His newletters are out of print and achives are hard to find but here's a story from 2008 by people that DID find them:
Search "TNR Angry White Man"
http://www.tnr.com/article/politics/angry-white-man
"Pauls newsletters have carried different titles over the years--Ron Pauls Freedom Report, Ron Paul Political Report, The Ron Paul Survival Report--but they generally seem to have been published on a monthly basis since at least 1978. (Paul, an OB-GYN and former U.S. Air Force surgeon, was first elected to Congress in 1976.) During some periods, the newsletters were published by the Foundation for Rational Economics and Education, a nonprofit Paul founded in 1976; at other times, they were published by Ron Paul & Associates, a now-defunct entity in which Paul owned a minority stake, according to his campaign spokesman. The Freedom Report claimed to have over 100,000 readers in 1984. At one point, Ron Paul & Associates also put out a monthly publication called The Ron Paul Investment Letter.
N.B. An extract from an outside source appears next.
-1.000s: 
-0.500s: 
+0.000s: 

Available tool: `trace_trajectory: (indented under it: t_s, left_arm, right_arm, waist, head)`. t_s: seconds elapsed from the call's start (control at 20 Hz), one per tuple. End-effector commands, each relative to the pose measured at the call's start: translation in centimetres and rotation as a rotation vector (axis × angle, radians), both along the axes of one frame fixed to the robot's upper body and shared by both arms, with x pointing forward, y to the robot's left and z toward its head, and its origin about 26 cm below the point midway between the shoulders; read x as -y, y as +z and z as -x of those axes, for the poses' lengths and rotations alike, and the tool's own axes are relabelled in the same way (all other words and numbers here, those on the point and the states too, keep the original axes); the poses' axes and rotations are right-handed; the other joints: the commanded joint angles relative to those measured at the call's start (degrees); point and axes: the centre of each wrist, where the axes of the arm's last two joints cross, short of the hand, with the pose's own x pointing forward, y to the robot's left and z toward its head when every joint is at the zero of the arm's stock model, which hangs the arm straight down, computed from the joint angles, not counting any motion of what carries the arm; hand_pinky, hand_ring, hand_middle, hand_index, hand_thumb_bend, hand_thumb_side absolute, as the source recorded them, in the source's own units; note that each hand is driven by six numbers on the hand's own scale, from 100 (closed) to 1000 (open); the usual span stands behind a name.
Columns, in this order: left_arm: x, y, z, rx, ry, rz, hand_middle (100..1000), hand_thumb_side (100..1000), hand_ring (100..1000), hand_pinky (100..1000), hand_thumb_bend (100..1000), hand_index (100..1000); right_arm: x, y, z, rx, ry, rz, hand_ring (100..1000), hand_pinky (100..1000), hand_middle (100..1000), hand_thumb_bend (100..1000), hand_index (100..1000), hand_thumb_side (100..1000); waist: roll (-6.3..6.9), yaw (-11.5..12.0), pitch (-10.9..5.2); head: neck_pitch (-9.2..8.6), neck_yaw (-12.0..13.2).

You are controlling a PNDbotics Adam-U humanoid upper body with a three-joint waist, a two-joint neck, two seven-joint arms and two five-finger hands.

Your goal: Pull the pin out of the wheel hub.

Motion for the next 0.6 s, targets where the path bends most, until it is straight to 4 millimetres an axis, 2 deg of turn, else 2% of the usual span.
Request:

The Freedom Reports online archives only go back to 1999, but I was curious to see older editions of Pauls newsletters, in part because of a controversy dating to 1996, when Charles "Lefty" Morris, a Democrat running against Paul for a House seat, released excerpts stating that "opinion polls consistently show only about 5% of blacks have sensible political opinions," that "if you have ever been robbed by a black teen-aged male, you know how unbelievably fleet-footed they can be," and that black representative Barbara Jordan is "the archetypical half-educated victimologist" whose "race and sex protect her from criticism." At the time, Pauls campaign said that Morris had quoted the newsletter out of context. Later, in 2001, Paul would claim that someone else had written the controversial passages.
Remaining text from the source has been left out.